Supertagging in lexicalized grammar parsing is known as almost parsing (Bangalore and Joshi, 1999), in that each supertag is syntactically informative and most ambiguities are resolved once a correct supertag is assigned to every word. Recently this property is effectively exploited in A* Combinatory Categorial Grammar (CCG; Steedman (2000)) parsing (Lewis and Steedman, 2014; Lewis et al., 2016), in which the probability of a CCG tree y on a sentence x of length N is the product of the probabilities of supertags (categories) ci (locally factored model):
P (y|x) = ∏ i∈[1,N] P_tag (ci|x). (1)
By not modeling every combinatory rule in a derivation, this formulation enables us to employ efficient A* search (see Section 2), which finds the most probable supertag sequence that can build a well-formed CCG tree.
Although much ambiguity is resolved with this supertagging, some ambiguity still remains. Figure 1 shows an example, where the two CCG parses are derived from the same supertags. Lewis et al.’s approach to this problem is resorting to some deterministic rule. For example, Lewis et al. (2016) employ the attach low heuristics, which is motivated by the right-branching tendency of English, and always prioritizes (b) for this type
of ambiguity. Though for English it empirically works well, an obvious limitation is that it does not always derive the correct parse; consider a phrase “a house in Paris with a garden”, for which the correct parse has the structure corresponding to (a) instead.
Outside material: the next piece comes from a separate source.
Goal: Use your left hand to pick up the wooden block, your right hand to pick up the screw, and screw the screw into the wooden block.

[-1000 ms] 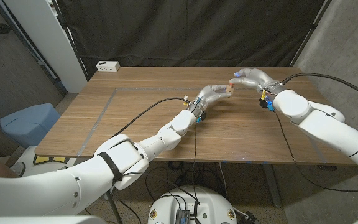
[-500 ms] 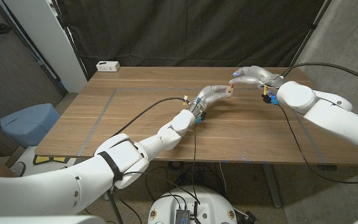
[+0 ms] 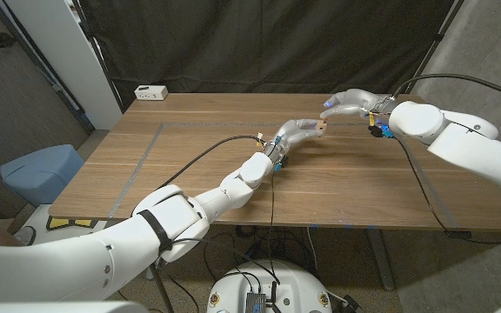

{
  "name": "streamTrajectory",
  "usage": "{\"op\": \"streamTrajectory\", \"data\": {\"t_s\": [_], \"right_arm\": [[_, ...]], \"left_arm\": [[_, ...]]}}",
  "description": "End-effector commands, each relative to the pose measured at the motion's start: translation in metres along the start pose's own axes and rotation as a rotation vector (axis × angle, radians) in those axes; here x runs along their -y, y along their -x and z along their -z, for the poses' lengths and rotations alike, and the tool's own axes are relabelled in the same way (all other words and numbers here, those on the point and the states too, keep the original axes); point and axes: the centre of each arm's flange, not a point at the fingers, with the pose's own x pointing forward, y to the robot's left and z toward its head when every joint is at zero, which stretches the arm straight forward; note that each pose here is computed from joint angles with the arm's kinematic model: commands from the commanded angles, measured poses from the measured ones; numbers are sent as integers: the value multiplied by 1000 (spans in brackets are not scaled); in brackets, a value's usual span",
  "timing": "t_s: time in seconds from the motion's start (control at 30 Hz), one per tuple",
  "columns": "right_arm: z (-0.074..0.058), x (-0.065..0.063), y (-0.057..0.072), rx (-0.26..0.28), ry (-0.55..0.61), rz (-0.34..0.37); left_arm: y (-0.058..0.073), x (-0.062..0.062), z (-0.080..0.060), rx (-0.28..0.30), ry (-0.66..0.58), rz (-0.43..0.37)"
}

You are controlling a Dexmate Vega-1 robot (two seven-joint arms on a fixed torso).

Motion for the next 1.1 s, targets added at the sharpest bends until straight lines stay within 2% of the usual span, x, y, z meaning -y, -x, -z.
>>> {"op": "streamTrajectory", "data": {"t_s": [0.03, 0.47, 1.1], "right_arm": [[-5, 13, -3, -30, 56, -54], [-12, 23, -10, -69, 106, -110], [-17, 26, -13, -101, 142, -149]], "left_arm": [[-1, 0, -2, 7, -8, 11], [-1, 1, -4, 17, -15, 6], [1, 3, -4, 27, -15, -1]]}}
In this paper, we provide a way to resolve these remaining ambiguities under the locally factored model, by explicitly modeling bilexical dependencies as shown in Figure 1. Our joint model is still locally factored so that an efficient A* search can be applied. The key idea is to predict the head of every word independently as in Eq. 1 with a strong unigram model, for which we utilize the scoring model in the recent successful graph-based dependency parsing on LSTMs (Kiperwasser and Goldberg, 2016; Dozat and Manning, 2016). Specifically, we extend the bi-directional LSTM (bi-LSTM) architecture of Lewis et al. (2016) predicting the supertag of a word to predict the head of it at the same time with a bilinear transformation.
The importance of modeling structures beyond supertags is demonstrated in the performance gain in Lee et al. (2016), which adds a recursive component to the model of Eq. 1. Unfortunately, this formulation loses the efficiency of the original one since it needs to compute a recursive neural network every time it searches for a new node. Our model does not resort to the recursive networks while modeling tree structures via dependencies.
We also extend the tri-training method of Lewis et al. (2016) to learn our model with dependencies from unlabeled data. On English CCGbank test data, our model with this technique achieves 88.8% and 94.0% in terms of labeled and unlabeled F1, which mark the best scores so far.
Besides English, we provide experiments on Japanese CCG parsing. Japanese employs freer
word order dominated by the case markers and a deterministic rule such as the attach low method may not work well. We show that this is actually the case; our method outperforms the simple application of Lewis et al. (2016) in a large margin, 10.0 points in terms of clause dependency accuracy.